Geminin Pruvasında otururken arkamdan sessizce yaklaştı.
“Paşam dalmışsın” dedi.
Geriye döndüm.
“Gel beraber dalalım.”
“Yapma şöyle soğuk espriler. Yine ne düşünüyorsun?” dedi pişkin pişkin gülerek.
“Miço Ahmet, rahat bırak beni. Reise söylerim boş boş durduğunu.” dedim intikam alırcasına.
Sessiz adımlarla uzaklaştı Miço Ahmet. Sonsuzluğa diktim gözlerimi, masmavi denizin sakin sularında yalnızlığımdan bir yudum daha aldım. Panayır kuruldu bir anda. Teker teker ardı sıra zıplayarak çıkmaya başladı yunuslar.
“Benim için geldiler” diye düşündüm. İçten bir “merhaba” dedim. Onlar daha da yükseğe çıkmak için yarıştılar. Gülümsedim. Bir öpücük savurdum. Nasıl olsa kimse görmüyordu.
“Dalgın, vardiya zamanı.” diyen Miço Ahmet’in sesiyle irkildim.
“Geliyorum.” deyip cebimden çıkardığım kesme şekerleri savurdum yunuslara. Hoşlanıp hoşlanmadıklarını bilmeden.
Alışmıştı artık kulaklarım. Aldırmıyordum makinenin gürültüsüne. Bir tek, nefes almayı zorlaştıran sıcaklığı sıkıntı veriyordu. Vardiyalar sonunu iple çekiyordum iki şeyi dilerken. Birincisi; Vardiyanın sorunsuz bitmesiydi. İkincisi; Kamarada yatağıma uzanarak bir an önce hayaller kurabilmekti.

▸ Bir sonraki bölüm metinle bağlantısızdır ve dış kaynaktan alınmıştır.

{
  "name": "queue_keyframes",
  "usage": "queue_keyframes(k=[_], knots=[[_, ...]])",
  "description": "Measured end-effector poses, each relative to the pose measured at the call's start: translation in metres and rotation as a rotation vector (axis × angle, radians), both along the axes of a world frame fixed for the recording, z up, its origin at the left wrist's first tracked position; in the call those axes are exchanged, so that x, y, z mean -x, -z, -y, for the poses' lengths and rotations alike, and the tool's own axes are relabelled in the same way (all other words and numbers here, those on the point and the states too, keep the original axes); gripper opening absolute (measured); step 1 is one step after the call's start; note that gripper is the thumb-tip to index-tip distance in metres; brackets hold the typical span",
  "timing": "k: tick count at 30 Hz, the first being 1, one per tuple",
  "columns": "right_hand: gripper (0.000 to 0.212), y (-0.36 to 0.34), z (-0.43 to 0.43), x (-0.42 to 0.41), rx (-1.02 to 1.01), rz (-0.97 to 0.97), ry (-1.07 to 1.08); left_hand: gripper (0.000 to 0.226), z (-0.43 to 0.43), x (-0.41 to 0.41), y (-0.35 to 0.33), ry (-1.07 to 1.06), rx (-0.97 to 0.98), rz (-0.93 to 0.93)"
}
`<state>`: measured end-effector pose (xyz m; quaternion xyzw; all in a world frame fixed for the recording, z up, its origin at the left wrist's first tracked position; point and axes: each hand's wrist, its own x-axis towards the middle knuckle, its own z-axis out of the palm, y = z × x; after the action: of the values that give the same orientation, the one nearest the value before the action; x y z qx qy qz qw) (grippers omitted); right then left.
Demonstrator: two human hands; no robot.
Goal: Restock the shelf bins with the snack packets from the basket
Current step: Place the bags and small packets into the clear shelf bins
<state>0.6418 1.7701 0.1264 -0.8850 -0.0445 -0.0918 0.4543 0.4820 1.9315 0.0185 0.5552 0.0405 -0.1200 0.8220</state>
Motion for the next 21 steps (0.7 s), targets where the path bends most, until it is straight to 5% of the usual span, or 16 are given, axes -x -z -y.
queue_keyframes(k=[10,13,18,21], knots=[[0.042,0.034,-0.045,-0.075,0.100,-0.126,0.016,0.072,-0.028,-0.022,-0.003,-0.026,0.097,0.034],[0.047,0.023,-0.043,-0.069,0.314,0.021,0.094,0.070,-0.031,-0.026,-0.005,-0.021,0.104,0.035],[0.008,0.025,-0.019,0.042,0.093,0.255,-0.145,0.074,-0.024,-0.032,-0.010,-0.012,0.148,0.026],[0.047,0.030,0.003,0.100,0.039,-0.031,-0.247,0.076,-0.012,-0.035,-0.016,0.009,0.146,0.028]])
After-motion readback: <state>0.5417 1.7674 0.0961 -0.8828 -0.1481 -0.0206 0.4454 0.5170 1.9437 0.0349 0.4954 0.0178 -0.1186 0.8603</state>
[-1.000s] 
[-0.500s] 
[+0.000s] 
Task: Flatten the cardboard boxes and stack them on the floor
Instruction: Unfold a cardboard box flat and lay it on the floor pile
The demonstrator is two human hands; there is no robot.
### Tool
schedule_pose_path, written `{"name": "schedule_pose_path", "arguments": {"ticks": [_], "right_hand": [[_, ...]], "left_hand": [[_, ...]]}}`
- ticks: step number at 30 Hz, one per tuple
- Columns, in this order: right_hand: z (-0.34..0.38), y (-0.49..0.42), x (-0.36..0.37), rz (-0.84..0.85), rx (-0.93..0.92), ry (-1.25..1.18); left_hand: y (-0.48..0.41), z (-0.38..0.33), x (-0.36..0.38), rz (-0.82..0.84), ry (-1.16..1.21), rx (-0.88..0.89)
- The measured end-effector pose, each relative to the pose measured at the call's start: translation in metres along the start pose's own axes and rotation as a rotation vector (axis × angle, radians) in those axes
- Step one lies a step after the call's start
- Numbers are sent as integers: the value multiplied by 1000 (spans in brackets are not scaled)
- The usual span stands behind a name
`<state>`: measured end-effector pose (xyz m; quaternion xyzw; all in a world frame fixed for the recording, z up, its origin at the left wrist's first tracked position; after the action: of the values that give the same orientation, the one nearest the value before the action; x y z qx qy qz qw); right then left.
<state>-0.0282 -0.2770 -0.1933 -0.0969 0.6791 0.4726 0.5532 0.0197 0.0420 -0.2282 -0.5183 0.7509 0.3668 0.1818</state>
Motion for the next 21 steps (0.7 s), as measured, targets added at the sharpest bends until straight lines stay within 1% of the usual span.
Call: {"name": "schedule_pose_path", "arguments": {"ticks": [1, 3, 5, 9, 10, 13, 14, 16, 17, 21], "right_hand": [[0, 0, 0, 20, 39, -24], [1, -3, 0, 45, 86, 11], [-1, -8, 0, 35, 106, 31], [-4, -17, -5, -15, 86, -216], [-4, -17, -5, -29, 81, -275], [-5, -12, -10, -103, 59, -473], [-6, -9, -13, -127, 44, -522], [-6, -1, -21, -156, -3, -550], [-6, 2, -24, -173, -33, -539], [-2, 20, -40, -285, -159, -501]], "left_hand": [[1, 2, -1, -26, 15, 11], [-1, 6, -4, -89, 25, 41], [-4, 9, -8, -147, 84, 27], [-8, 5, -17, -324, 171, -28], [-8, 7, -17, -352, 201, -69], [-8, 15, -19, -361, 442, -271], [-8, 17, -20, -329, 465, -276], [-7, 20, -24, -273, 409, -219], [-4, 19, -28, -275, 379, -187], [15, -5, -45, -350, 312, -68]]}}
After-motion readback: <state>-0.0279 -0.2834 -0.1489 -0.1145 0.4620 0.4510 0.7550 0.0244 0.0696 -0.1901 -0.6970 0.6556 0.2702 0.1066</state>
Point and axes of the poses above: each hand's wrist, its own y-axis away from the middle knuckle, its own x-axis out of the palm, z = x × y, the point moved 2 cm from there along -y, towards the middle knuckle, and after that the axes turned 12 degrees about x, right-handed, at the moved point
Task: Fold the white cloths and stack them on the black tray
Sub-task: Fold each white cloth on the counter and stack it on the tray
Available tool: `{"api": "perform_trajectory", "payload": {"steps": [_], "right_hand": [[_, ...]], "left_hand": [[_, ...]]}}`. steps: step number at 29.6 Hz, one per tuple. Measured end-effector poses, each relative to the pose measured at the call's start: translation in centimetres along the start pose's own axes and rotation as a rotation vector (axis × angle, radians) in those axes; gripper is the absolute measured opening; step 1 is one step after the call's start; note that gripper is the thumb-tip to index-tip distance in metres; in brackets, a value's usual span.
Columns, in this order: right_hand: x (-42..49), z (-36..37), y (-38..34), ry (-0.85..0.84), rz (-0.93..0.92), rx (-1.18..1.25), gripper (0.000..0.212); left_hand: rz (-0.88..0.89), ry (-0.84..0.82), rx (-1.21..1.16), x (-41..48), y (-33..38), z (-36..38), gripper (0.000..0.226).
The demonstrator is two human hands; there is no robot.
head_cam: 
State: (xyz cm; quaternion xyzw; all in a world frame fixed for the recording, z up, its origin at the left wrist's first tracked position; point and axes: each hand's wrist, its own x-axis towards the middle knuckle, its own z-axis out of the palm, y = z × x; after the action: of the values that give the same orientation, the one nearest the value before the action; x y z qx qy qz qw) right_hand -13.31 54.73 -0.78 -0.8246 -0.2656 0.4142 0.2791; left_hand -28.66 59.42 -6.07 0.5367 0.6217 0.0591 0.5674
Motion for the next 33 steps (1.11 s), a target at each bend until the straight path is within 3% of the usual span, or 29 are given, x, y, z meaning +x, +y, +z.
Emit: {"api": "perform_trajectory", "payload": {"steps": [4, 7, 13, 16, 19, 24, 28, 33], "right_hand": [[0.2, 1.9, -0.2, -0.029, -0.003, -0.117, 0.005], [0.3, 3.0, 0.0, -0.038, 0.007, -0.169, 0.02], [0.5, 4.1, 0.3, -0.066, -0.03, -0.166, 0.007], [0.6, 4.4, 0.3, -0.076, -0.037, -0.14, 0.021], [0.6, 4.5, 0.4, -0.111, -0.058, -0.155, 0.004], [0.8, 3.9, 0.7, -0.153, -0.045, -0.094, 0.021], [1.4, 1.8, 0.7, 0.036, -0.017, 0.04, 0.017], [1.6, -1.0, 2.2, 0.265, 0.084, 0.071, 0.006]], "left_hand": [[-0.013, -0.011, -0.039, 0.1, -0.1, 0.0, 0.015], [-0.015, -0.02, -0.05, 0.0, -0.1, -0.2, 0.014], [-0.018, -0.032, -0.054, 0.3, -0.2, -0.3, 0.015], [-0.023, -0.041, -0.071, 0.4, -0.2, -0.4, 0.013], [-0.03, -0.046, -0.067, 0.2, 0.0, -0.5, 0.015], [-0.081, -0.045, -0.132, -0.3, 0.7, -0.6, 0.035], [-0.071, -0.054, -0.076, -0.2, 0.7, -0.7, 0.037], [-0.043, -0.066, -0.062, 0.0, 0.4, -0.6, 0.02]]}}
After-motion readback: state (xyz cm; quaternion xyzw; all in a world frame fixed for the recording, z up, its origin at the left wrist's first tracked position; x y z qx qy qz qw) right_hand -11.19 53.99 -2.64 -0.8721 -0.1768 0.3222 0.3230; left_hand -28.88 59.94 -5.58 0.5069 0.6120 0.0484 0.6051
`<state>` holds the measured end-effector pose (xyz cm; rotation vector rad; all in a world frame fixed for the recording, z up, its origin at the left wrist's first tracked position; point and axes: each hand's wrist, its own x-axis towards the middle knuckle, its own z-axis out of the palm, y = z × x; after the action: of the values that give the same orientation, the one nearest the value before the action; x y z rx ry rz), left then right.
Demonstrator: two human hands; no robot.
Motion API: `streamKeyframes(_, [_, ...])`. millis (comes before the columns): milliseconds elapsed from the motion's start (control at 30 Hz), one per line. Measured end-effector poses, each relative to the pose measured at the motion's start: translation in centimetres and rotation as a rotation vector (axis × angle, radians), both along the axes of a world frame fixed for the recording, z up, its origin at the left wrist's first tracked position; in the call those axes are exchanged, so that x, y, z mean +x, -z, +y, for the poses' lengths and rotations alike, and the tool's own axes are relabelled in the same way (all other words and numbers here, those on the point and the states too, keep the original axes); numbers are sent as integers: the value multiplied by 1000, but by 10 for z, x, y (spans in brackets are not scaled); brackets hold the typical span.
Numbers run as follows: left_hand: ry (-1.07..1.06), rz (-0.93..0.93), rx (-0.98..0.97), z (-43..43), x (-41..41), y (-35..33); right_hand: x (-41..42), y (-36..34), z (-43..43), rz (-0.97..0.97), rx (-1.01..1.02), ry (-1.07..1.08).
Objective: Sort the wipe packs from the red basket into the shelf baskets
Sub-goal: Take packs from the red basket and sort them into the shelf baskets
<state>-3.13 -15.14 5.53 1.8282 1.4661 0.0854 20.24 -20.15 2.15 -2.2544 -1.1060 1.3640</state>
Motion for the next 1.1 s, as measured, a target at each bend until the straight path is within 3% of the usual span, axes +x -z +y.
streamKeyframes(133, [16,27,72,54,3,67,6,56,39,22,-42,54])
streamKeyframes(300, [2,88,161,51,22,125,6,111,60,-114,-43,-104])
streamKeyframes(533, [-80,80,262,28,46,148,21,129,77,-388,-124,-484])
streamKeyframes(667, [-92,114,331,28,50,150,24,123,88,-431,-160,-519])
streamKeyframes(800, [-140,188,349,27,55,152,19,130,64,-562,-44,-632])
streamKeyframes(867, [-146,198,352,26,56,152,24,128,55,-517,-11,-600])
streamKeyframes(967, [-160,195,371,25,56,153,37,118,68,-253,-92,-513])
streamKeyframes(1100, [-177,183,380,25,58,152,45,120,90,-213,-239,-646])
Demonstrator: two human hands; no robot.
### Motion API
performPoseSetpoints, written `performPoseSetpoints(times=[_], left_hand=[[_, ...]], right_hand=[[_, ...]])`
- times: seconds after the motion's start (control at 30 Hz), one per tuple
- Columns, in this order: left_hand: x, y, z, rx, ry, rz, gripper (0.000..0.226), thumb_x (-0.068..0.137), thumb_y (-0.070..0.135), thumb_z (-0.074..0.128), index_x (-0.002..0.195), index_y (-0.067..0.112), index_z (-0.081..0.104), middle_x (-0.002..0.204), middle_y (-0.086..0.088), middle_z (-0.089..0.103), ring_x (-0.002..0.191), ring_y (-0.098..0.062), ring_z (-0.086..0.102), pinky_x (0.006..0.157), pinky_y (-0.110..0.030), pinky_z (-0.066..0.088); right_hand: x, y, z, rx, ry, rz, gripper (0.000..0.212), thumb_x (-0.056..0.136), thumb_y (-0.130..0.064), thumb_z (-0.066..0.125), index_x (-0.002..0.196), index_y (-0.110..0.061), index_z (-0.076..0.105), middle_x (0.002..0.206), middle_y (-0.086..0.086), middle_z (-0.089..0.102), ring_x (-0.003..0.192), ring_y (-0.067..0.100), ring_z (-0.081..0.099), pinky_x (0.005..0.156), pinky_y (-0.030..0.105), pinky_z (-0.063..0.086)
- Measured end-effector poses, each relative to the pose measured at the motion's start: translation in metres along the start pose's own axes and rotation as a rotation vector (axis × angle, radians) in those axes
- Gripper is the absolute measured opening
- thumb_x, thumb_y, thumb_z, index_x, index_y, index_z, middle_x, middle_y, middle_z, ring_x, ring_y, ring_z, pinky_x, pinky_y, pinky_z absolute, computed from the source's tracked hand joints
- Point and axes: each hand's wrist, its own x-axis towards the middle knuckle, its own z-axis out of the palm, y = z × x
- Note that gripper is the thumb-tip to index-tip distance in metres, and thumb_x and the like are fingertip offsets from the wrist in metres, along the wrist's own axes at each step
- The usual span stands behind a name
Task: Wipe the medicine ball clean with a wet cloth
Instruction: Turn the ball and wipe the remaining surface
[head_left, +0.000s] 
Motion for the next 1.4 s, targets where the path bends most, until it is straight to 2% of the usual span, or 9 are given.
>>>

Dilediklerim küçük şeylerdi. Hayatta daha büyük bir şeyi istemek için bir nedenim yoktu. Mavinin tam ortasındayım. Başımı yukarı aşağı ya da sağa sola nereye çevirsem mavinin farklı tonları vardı. Gemideki birçok kişi, kendilerinin yokluğunda, karadaki hayat akışının durduğunu düşünüyordu. Oysaki hayat olağan hızıyla akıp gidiyordu. Hiç birimiz bıraktığımız gibi bulamayacaktık dışarıdaki hayatı.
Vardiyanın sorunsuz bitmesiyle birlikte kamarama çekildim. İki küçük dileğimde gerçekleşmişti. Gerçekleşmesi gerekmeyen hayaller içinde sürükleniyordum. Gerçeklerin ağırlığından kurtulmamı sağlayan tek şeydi hayaller.
Mavinin sonu görülmüştü. “Karşı kıyılar Hindistan’ın Tuticorin limanı” diye seslendi güverte reisi. Makinalar sustu. Çapa denize vira edildi. Gemi alargada beklemeye başladı. Tüm gemi personeli haftalar sonra karaya çıkacak olmanın özlemini duyuyordu ama arzu edildiği gibi olmadı. Acenta ile geminin ait olduğu şirket arasındaki anlaşmazlıklardan dolayı, gemi limana yanaşamıyordu. Geminin ihtiyacı olan yakıt, şu ve erzak gönderilmiyordu. Eldeki imkânlar kısıtlıydı. Gemi denizin üstünde duran bir adacık gibiydi ve bizde bu adacıkta mahsur kalmıştık. Günler hafta olmuştu ama hala haber yoktu. Jeneratörler gündüz ve gece belli saatlerde çalıştırılıyordu. Limana yanaşmaya yetecek yakıtın kaldığı gün, jeneratörler sustu. Bu, su pompalarının da çalışmayacağı anlamına geliyordu. Bidonlarda doldurulan son suyumuz da bitmek üzereydi. Balıkçılardan yüksek fiyatlarda balık alarak, aç kalmamaya çalışıyorduk. Gemi personeli gemiyi terk etmek için ayaklanmıştı ki, haber geldi. Makineler çalıştırıldı. Ağır yolda seyir ediyordu gemi. Sanki vatanına ayak basacak gibi seviniyordu gemi personeli. Yokluk ve zorluklar öğretebilirdi insana ancak, küçük şeylerle mutlu olmayı. Gemi personelinin yaşanılanları unutması çok uzun sürmedi.